Scan the lines below for the word "white". Copy each line you find it in.

::::

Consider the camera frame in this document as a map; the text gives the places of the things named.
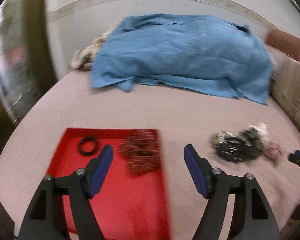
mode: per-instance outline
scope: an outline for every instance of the blue cloth
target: blue cloth
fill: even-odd
[[[103,44],[91,72],[93,88],[111,84],[185,88],[266,104],[271,62],[247,26],[208,15],[126,17]]]

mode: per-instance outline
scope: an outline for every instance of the red tray
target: red tray
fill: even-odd
[[[76,169],[85,167],[90,159],[97,157],[105,144],[110,144],[114,150],[112,164],[100,193],[90,200],[105,238],[170,240],[162,169],[135,175],[126,167],[127,160],[118,153],[122,139],[131,136],[135,131],[67,128],[47,174],[55,178],[70,175]],[[160,150],[158,131],[149,131],[158,139]],[[94,136],[99,140],[99,151],[92,156],[82,156],[77,151],[78,143],[87,136]],[[64,196],[64,207],[68,229],[75,233],[68,196]]]

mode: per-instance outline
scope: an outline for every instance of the white wall
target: white wall
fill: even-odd
[[[78,0],[47,0],[47,13],[56,14],[62,7]],[[239,3],[277,26],[278,28],[300,37],[300,14],[289,0],[232,0]],[[197,6],[194,2],[186,5],[186,1],[164,0],[160,5],[155,0],[120,0],[85,7],[58,20],[48,22],[50,46],[58,78],[68,73],[67,64],[75,50],[88,46],[96,35],[111,28],[122,16],[166,12],[166,13],[202,13],[219,14],[221,11],[215,7]],[[234,14],[229,15],[230,20],[237,19]]]

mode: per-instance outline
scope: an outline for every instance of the pink scrunchie
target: pink scrunchie
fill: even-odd
[[[282,157],[286,154],[281,146],[275,142],[270,142],[268,145],[266,145],[263,153],[274,163],[279,163]]]

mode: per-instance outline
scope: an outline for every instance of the black hair tie
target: black hair tie
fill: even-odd
[[[94,149],[90,152],[85,152],[81,149],[81,146],[85,144],[86,142],[94,142]],[[88,136],[86,138],[83,138],[79,143],[78,143],[78,151],[80,152],[81,155],[83,156],[90,156],[94,154],[98,149],[98,142],[97,139],[94,138],[93,136]]]

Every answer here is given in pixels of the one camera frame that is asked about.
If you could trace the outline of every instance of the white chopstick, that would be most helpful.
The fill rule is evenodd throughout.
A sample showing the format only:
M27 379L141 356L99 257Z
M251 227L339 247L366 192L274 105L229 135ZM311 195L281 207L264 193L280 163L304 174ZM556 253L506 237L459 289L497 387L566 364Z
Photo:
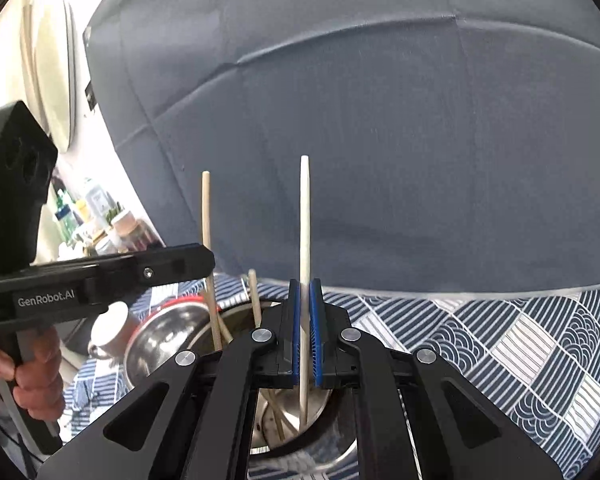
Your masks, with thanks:
M211 174L208 171L202 172L202 243L211 250ZM205 280L206 285L206 304L209 308L209 321L211 323L211 335L214 340L214 349L222 349L222 338L220 335L220 325L218 323L218 306L216 305L216 284L214 282L213 271Z
M300 431L308 418L309 401L309 280L311 280L311 201L309 157L300 159Z

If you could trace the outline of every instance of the wall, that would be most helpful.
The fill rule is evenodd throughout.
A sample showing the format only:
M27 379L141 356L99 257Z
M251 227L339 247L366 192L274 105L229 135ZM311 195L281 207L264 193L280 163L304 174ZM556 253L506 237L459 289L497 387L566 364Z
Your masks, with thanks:
M35 0L60 4L62 0ZM90 81L82 32L101 0L67 0L74 14L76 38L77 117L69 150L58 156L58 170L72 191L79 192L85 177L100 182L126 208L151 224L142 203L116 155L99 107L90 112L84 89ZM0 14L0 106L26 96L21 82L20 11L24 0L10 0Z

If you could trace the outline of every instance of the patterned tablecloth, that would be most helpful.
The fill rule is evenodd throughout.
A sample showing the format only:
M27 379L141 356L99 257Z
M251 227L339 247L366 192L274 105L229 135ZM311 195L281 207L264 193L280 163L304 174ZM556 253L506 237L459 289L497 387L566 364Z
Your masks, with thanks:
M202 286L195 281L152 288L132 311L143 319L165 299L195 294ZM247 290L239 278L216 278L223 309L248 301ZM281 300L287 288L260 283L258 291L263 298ZM565 478L576 476L600 446L600 286L507 299L376 296L325 288L324 300L346 308L354 326L390 348L433 348L537 442ZM119 364L85 362L64 393L63 439L78 434L127 392ZM249 478L348 480L358 477L357 466L353 460L305 477L256 468Z

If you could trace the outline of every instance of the wooden chopstick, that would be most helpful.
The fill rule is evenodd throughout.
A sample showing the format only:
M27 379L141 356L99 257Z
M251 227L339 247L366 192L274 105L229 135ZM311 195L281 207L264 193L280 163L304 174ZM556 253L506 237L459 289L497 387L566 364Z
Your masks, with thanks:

::::

[Response box]:
scope: an outline for every instance of the white wall
target: white wall
If you could trace the outline of every instance of the white chopstick, that would be most helpful.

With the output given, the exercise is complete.